Oracle has announced a new Database Appliance designed to bring the benefits of Exadata into a smaller package for SMBs.

The integrated hardware and software offers online transaction processing and data warehousing applications, and is available on pay-as-you-go licensing.

"This brings the benefits of Exadata to entry level systems, departmental systems and the SMB market," said Oracle president Mark Hurd during an online announcement.

"It's the enterprise edition of the Oracle Database, engineered with the hardware together, with one-touch automated patching."

Following Hurd's comments, Andy Mendelsohn, Oracle database server technologies president, discussed the hardware and software that will be available as part of the appliance.

The Database Appliance hardware consists of two dual-socket Linux servers with 12TB of raw disk storage and 292GB of solid state storage.

The software consists of Oracle Database 11g Enterprise Edition, which provides automatic storage management, and Oracle Real Application Clusters, which protects databases from server and storage failures. Oracle Linux software and Appliance Manager software are also part of the package.

Oracle launched Exadata in 2009 and marketed it as the first industry appliance to combine data warehousing and online transaction processing, using Sun Microsystems hardware and Oracle software.

The latest Exadata X2-8 appliance comprises two eight-socket database servers with 128 Intel CPU cores and 2TB of memory.
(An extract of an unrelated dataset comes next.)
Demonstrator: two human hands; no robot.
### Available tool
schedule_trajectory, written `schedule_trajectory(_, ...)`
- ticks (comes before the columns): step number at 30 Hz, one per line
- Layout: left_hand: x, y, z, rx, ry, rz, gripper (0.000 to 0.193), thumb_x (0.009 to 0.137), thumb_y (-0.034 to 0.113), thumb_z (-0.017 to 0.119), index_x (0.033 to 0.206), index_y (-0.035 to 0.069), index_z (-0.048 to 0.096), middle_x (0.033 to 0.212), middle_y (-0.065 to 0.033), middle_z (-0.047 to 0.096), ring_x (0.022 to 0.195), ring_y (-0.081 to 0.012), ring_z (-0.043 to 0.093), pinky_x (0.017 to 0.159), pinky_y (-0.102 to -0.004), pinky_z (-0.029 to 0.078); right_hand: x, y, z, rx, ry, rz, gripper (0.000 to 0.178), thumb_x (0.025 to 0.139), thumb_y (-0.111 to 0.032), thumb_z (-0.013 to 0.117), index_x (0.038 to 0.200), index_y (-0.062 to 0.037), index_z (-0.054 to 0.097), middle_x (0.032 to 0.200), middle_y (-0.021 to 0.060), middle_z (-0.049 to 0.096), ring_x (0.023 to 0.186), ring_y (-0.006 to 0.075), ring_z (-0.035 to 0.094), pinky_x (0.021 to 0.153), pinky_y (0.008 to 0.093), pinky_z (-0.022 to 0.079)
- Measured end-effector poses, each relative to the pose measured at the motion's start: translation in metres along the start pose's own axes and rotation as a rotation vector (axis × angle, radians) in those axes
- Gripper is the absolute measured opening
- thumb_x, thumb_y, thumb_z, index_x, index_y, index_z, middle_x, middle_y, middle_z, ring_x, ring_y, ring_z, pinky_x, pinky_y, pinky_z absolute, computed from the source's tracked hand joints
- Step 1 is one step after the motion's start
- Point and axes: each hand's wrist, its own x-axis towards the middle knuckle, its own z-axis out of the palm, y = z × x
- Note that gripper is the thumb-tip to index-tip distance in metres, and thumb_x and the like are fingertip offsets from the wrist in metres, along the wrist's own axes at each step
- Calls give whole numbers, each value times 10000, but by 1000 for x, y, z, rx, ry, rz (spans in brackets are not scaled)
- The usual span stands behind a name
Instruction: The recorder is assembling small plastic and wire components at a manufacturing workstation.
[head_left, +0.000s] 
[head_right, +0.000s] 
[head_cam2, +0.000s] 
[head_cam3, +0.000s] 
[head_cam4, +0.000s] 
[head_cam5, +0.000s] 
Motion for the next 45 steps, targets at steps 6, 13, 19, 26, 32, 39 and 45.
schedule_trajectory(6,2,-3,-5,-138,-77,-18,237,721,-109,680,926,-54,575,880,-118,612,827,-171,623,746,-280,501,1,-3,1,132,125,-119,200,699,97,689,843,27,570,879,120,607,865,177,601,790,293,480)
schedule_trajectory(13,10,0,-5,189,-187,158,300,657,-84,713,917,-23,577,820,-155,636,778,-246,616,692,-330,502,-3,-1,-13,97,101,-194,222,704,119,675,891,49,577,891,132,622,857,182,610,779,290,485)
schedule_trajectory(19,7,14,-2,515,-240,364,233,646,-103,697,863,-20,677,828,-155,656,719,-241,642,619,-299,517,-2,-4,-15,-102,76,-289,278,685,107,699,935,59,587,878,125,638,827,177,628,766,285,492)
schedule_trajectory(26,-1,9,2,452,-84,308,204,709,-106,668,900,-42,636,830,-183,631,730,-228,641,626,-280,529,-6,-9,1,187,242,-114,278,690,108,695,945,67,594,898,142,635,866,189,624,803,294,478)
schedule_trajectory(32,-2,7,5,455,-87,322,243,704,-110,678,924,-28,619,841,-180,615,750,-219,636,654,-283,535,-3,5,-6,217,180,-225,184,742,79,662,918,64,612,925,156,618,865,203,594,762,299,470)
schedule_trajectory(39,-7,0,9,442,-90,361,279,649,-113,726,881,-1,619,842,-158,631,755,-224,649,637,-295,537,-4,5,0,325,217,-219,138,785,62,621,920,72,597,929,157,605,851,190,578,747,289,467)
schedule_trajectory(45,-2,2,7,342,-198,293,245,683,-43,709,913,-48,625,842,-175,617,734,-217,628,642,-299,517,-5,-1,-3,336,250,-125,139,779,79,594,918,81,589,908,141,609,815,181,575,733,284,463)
Much of last year's annual customer event OpenWorld was spent talking up Exadata's success.

"Anything Oracle can do to bring Exadata to a broader market is a good idea, as long as the manageability benefits go with it, like the one-push button monitoring and provisioning," Tony Lock, an analyst at Freeform Dynamics, told V3.

But Lock stressed that the Database Appliance is not just a mini Exadata.

"Exadata can be used for everything, for whatever applications and data a customer needs in there. But this new appliance is plug-in, and just has the database software," he said.

Lock added that the "appliance benefits" are not to be overlooked.

"Customers will like the fact that it is a single order number and they don't have to separately order the servers, the storage, the software and the networking gear," he said. "It will be easy to maintain and, most importantly, easy to manage."

The fact that the appliance is available on a pay-as-you-go basis will be attractive for customers, according to the analyst.

"When the customers buy a system, they buy the best they can. But in times when cash is restrained, it makes senses to buy as they go, and then when they get more budget, they buy more capabilities," he said.